▸ **Source data**:
######
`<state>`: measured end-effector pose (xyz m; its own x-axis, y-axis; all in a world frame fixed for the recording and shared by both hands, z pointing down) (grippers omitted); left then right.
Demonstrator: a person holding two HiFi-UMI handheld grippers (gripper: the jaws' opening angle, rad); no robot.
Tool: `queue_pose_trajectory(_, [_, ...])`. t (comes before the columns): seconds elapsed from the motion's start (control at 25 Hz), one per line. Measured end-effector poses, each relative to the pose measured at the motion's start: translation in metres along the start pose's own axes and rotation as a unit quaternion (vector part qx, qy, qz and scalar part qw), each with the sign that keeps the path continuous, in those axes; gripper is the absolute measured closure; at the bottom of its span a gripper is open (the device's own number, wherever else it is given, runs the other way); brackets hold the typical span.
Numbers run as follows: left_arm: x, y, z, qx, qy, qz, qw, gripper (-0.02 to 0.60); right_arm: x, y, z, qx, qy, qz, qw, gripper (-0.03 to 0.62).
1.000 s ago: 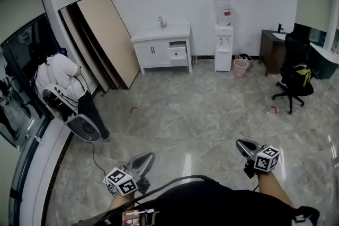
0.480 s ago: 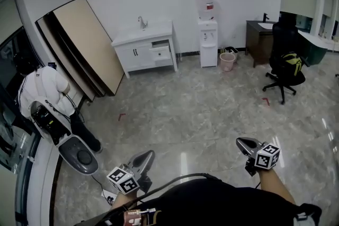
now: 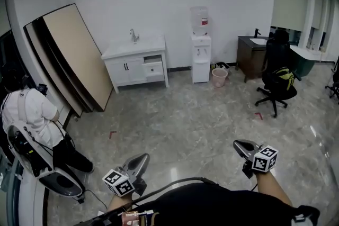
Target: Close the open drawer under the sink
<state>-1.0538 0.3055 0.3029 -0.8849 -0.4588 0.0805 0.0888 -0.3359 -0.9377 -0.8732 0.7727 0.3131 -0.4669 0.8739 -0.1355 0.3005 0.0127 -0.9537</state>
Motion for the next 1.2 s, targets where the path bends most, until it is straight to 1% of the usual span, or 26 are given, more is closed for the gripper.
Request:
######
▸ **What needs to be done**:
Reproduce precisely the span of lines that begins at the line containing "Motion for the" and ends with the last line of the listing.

▸ **Answer section**:
Motion for the next 1.2 s, targets where the path bends most, until it is straight to 1% of the usual span, or 26 are given, more is closed for the gripper.
Request:

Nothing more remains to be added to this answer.